# ACTION ITEM:
Check every line below for the string "plate", and copy the lines that contain it.

START DATASET ENTRIES

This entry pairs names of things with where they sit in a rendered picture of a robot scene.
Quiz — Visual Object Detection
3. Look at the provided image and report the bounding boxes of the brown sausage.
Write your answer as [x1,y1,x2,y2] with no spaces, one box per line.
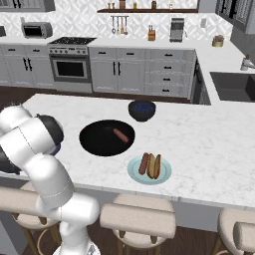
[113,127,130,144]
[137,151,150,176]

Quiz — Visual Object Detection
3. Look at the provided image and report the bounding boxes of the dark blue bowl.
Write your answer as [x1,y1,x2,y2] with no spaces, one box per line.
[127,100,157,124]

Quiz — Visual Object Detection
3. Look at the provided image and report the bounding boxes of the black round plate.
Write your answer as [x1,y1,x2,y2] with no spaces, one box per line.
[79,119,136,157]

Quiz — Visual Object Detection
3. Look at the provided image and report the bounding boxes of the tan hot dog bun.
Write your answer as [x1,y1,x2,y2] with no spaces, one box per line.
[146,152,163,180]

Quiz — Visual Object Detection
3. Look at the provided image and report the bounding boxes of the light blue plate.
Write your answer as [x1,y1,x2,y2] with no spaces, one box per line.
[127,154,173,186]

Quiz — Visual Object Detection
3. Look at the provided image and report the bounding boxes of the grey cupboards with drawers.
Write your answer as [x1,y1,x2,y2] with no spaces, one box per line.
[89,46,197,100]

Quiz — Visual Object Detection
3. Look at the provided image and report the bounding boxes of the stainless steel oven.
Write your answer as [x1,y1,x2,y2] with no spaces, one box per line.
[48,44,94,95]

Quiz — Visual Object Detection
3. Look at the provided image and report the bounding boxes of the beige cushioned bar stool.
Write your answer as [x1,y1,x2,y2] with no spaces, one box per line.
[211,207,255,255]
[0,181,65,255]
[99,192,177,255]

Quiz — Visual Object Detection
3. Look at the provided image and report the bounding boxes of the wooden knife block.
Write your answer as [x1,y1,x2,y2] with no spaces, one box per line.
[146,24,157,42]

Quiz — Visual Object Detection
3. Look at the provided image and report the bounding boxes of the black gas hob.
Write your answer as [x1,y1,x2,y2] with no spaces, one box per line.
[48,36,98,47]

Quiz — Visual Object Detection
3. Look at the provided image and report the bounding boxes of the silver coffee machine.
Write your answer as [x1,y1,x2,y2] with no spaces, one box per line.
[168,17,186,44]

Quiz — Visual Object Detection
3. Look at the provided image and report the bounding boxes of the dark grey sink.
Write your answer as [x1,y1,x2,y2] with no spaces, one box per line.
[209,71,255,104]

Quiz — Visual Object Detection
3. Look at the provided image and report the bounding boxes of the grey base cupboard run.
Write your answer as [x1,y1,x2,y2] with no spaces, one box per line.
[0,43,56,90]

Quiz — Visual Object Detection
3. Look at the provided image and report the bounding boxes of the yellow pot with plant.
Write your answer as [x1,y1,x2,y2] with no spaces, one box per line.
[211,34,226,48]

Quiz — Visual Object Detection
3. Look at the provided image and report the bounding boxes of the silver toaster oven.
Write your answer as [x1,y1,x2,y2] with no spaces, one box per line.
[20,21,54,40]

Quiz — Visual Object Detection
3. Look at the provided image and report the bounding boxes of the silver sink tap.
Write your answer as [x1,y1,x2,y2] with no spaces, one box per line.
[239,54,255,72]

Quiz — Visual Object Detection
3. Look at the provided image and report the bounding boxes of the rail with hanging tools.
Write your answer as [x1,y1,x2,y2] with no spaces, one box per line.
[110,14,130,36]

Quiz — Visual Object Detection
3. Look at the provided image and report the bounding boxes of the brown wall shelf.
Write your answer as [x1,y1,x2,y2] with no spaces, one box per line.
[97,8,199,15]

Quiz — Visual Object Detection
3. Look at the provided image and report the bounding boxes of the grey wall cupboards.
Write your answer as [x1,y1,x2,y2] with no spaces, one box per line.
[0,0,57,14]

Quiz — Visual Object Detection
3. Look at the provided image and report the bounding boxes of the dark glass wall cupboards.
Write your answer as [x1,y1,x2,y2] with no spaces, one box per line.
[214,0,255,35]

END DATASET ENTRIES
START DATASET ENTRIES

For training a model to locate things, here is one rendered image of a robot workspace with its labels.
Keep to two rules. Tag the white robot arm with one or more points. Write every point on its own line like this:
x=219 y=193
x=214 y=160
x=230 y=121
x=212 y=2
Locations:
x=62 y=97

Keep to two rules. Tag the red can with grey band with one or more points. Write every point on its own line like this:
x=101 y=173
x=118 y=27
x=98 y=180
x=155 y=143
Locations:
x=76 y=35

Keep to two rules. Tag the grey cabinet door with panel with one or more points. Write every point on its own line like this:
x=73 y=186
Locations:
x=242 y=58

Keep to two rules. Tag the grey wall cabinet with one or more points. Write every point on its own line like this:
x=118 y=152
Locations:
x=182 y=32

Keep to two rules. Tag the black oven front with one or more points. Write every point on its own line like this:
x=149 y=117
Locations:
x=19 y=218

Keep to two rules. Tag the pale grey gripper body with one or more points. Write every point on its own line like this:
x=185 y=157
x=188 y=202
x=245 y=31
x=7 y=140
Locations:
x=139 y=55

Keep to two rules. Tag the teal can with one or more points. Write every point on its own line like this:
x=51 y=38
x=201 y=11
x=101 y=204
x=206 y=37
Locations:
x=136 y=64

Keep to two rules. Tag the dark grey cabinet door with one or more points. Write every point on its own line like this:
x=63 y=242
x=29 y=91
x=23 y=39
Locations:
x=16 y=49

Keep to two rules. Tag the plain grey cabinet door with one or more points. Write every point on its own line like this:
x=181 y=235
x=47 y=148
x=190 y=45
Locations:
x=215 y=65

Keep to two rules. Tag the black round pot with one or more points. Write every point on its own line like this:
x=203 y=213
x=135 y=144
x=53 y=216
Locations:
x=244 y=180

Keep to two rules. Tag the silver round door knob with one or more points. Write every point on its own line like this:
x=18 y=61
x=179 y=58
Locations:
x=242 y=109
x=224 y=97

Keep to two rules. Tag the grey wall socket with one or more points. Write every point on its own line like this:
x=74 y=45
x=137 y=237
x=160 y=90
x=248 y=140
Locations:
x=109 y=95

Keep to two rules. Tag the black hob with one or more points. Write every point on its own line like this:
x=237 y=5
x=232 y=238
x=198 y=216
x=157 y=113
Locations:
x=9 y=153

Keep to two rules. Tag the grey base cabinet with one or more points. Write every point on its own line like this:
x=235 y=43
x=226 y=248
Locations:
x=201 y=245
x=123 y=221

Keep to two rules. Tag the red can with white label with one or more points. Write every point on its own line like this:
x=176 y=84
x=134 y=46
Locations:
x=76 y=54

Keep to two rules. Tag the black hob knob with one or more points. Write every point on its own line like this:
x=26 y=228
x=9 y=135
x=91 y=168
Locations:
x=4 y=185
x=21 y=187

END DATASET ENTRIES

# SOLUTION FOR THIS EXERCISE:
3. Look at the provided image and report the bounding boxes of the black round plate.
3. Look at the provided image and report the bounding boxes of the light blue plate.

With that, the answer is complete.